▶ _PROBLEM_: Reproduce the opening lines of the records exactly, please, stopping after the line that contains "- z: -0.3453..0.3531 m".

▶ _SUPPLIED MATERIAL_:
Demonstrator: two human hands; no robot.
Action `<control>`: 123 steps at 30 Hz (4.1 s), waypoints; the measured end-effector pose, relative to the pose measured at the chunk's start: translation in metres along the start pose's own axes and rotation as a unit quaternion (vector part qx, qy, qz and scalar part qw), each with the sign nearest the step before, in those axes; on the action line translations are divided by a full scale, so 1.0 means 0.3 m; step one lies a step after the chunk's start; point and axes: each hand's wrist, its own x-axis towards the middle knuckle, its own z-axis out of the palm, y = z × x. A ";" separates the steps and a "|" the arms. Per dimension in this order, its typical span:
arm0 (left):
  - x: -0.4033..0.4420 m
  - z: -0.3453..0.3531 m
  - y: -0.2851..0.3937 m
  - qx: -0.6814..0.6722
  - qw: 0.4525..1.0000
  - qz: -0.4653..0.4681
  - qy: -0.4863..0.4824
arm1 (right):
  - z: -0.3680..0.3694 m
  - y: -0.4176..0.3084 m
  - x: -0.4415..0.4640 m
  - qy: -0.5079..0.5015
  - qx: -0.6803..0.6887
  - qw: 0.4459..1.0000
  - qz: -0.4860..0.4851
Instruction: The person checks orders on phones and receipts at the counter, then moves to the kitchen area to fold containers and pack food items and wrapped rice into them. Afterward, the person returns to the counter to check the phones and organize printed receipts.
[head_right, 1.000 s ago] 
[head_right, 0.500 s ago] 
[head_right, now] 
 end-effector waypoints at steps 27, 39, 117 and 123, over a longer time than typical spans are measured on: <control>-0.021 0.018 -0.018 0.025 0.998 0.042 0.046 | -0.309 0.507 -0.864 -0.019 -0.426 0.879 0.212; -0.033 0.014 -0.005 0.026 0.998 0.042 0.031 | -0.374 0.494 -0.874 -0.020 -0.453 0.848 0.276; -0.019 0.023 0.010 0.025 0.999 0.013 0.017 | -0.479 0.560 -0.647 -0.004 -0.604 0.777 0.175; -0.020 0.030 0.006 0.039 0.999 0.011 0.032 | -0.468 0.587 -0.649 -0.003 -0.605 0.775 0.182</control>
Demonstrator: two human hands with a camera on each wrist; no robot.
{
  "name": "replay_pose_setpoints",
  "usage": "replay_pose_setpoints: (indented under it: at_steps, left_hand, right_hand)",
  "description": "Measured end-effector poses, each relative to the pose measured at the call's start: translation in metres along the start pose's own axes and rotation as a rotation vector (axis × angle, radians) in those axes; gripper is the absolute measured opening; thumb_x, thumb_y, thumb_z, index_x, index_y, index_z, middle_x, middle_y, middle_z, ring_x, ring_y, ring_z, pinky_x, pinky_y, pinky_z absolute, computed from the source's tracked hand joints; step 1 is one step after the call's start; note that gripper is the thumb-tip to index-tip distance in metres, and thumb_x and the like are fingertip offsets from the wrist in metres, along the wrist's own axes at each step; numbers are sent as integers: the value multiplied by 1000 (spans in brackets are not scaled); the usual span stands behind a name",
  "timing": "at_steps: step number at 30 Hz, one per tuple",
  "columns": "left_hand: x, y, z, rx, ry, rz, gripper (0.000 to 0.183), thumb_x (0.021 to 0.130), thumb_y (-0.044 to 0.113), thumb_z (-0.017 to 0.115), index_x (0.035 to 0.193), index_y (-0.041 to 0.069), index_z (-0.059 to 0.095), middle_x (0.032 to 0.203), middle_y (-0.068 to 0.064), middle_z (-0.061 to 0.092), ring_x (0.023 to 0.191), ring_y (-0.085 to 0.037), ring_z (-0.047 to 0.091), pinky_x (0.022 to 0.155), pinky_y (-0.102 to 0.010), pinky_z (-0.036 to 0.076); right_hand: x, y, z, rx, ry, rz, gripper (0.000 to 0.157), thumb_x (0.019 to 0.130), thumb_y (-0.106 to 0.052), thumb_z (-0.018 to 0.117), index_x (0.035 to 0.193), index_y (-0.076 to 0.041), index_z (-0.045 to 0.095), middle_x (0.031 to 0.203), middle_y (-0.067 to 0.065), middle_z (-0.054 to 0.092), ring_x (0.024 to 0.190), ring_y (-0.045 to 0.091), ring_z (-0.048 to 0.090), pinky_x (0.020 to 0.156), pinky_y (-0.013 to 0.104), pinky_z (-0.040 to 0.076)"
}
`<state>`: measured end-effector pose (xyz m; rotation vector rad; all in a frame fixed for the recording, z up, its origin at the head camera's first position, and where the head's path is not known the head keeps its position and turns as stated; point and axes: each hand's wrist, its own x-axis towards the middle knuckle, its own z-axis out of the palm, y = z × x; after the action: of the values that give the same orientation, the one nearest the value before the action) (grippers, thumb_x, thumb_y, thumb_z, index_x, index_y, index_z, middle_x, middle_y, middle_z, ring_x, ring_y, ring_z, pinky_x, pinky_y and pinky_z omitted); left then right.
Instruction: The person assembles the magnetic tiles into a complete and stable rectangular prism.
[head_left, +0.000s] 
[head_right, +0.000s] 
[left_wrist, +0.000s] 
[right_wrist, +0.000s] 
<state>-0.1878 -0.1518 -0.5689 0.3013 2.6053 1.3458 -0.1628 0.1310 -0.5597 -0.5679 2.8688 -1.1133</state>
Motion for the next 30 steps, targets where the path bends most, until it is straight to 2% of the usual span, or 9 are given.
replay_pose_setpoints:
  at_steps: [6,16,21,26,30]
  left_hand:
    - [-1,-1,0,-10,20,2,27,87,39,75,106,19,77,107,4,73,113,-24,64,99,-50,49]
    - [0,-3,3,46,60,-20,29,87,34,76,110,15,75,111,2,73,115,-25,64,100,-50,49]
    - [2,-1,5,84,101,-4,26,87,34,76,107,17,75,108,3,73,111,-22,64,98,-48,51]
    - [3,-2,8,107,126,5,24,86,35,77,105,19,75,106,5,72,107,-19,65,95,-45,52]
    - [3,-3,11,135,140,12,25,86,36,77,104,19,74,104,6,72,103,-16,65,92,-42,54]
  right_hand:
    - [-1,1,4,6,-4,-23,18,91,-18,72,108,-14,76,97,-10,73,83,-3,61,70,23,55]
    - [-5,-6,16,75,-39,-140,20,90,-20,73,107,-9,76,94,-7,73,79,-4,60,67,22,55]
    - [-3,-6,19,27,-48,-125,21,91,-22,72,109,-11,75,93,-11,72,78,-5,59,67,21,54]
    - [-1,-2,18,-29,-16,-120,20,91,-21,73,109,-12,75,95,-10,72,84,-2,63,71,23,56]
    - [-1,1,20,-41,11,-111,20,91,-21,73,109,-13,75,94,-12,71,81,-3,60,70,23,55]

▶ _SOLUTION TO THIS PROBLEM_:
Demonstrator: two human hands; no robot.
Action `<control>`: 123 steps at 30 Hz (4.1 s), waypoints; the measured end-effector pose, relative to the pose measured at the chunk's start: translation in metres along the start pose's own axes and rotation as a unit quaternion (vector part qx, qy, qz and scalar part qw), each with the sign nearest the step before, in those axes; on the action line translations are divided by a full scale, so 1.0 means 0.3 m; step one lies a step after the chunk's start; point and axes: each hand's wrist, its own x-axis towards the middle knuckle, its own z-axis out of the palm, y = z × x. A ";" separates the steps and a "|" the arms. Per dimension in this order, its typical span:
arm0 (left):
  - x: -0.4033..0.4420 m
  - z: -0.3453..0.3531 m

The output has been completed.